Event-related potentials are an issue in many aspects of physiology, not just in EEG analysis, so this answer is more general.
The main problem is that electrical or other signals that are associated with some "event" are typically much lower in magnitude than the background noise in the system being examined. Electrocardiograms are the exception in this regard. The trick then is to get the event-related signal out of the noise.
This is done by multiple repetitions of the "event" combined with signal averaging. You mark the electrical record with the time of each event, line up portions of the record by the event markers, and average the lined-up signals around the multiple events. This can be the full waveform for sensory evoked potentials, or if you are examining action potentials in a nerve, the histogram of post-event occurrence times of action potentials.
The particular signal-processing mechanisms used have evolved with technology. I'm old enough to have known people who 60 years ago recorded electric neural activity on magnetic tape and processed the data, after analog-to-digital conversion, on what were then state-of-the art computers with 65,000 words of memory. Even then, there was discussion about the best technologies to use for specific purposes, as this 1959 MIT monograph indicates.
The main problem, the low level of event-related signals to the noise from other electrical activity, still remains 60 years later. The noise is biologic rather than technical, so more recent improvements have more to do with ease and speed of processing rather than the fundamental signal-to-noise problem. For event-related potentials, use whatever technology allows you to collect the electrical data along with linked notations of the event times, then to average the signals synchronized on the events to build up the signal out of the noise. In a standard clinical application of brainstem auditory evoked potentials to evaluate hearing, you may need to average over 500 or more stimulus presentations.

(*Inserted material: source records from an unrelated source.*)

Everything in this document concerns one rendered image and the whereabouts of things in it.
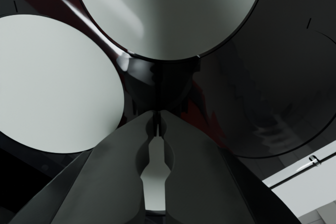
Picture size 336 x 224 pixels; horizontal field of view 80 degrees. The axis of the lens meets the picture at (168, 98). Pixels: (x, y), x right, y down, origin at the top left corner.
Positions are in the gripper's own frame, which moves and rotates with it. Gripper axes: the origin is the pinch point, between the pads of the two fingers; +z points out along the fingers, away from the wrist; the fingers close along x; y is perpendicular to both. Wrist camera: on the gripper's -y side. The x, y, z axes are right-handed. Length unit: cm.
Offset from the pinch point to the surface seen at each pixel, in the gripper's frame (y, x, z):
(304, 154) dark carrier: 5.0, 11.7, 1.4
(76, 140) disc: 3.1, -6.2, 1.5
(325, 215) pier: 149, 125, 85
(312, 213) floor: 157, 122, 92
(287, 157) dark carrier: 5.4, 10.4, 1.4
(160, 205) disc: 10.8, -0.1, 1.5
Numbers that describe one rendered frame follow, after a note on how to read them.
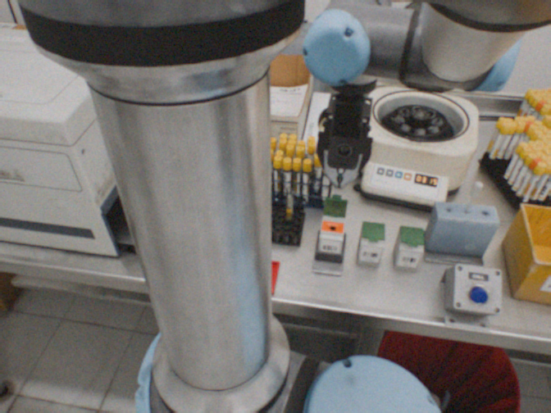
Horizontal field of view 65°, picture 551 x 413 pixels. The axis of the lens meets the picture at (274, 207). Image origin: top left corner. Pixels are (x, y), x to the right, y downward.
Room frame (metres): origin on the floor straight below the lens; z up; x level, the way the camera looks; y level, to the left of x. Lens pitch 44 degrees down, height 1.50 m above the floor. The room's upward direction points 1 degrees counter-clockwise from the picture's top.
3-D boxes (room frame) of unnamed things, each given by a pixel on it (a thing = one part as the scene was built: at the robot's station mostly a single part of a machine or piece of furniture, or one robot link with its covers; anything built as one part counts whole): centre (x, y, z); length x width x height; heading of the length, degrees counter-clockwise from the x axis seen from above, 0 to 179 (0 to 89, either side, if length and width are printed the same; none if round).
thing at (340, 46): (0.49, -0.10, 1.29); 0.11 x 0.11 x 0.08; 69
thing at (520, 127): (0.76, -0.52, 0.93); 0.02 x 0.02 x 0.11
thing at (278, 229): (0.59, 0.03, 0.93); 0.17 x 0.09 x 0.11; 80
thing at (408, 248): (0.50, -0.24, 0.91); 0.05 x 0.04 x 0.07; 169
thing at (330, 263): (0.51, -0.10, 0.89); 0.09 x 0.05 x 0.04; 168
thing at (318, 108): (0.85, -0.14, 0.92); 0.24 x 0.12 x 0.10; 169
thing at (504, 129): (0.76, -0.48, 0.94); 0.02 x 0.02 x 0.11
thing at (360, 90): (0.60, -0.12, 1.13); 0.09 x 0.08 x 0.12; 167
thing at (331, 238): (0.51, -0.10, 0.92); 0.05 x 0.04 x 0.06; 168
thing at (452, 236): (0.52, -0.33, 0.92); 0.10 x 0.07 x 0.10; 81
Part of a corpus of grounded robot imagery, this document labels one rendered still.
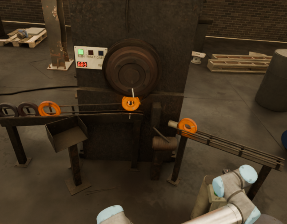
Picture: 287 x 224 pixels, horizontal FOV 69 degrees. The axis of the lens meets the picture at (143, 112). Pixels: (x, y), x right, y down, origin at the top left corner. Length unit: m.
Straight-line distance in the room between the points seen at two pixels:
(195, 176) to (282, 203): 0.86
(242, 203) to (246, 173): 0.16
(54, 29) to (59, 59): 0.58
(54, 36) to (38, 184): 2.92
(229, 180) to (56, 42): 3.99
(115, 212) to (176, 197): 1.31
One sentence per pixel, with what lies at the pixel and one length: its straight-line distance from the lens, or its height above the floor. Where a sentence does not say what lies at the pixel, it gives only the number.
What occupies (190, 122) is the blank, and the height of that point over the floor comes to 0.78.
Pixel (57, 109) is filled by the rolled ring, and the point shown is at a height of 0.71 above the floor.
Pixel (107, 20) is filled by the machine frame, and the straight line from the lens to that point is 1.75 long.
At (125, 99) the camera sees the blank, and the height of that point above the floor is 0.85.
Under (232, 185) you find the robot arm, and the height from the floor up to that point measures 0.98.
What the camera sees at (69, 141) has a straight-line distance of 1.81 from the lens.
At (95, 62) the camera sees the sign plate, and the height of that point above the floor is 1.12.
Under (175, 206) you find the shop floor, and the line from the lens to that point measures 2.15.
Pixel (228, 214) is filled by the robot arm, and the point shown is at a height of 0.97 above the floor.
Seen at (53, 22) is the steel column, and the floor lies 0.87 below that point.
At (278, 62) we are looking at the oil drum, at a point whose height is 0.77.
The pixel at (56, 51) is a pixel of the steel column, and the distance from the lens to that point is 4.59.
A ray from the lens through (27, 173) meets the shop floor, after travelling 2.50.
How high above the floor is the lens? 1.78
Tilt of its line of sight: 34 degrees down
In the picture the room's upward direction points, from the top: 5 degrees clockwise

This signal-in-noise problem is also seen in functional magnetic resonance imaging (fMRI) of brain function, which must consider not only the signal over time but also differences among brain regions within individuals and differences among individuals. The Wikipedia page on fMRI goes into some detail on methods for getting specific signals out of the background noise. You should pay particular attention to the issue of "Block versus event-related design" on that page. My understanding is that for "events" of the type that you consider, like "thinking about a turtle," the block design works best in fMRI. The paper by Thierry et al, provided in the helpful answer by @Christiaan, shows how to apply this type of blocking approach to EEG measurements during presentation of visual stimuli.
The methods in that paper by Thierry et al also indicate the type of practical care that is used in professional analyses of this sort. The authors go into detail about the nature and placement of the electrodes, choice of which electrodes to use for analysis, signal-sampling rates, and so on. For example:
Scalp activity was digitized at a 1-kHz sampling rate from 64 Ag/AgCl electrodes distributed throughout the scalp according to the 10–20 convention using Cz as a reference. Impedances were kept below 7 kOhms. The electroencephalogram was filtered on-line between 0.01 and 200 Hz and off-line low pass at 35 Hz using a zero phase-shift digital filter. Eye blink artifacts were mathematically corrected, and signals exceeding $\pm$ 75 $\mu$V in any given epoch were automatically discarded.
Reading papers like this are probably the best way to learn about what's involved and to find people who can teach you how to do it.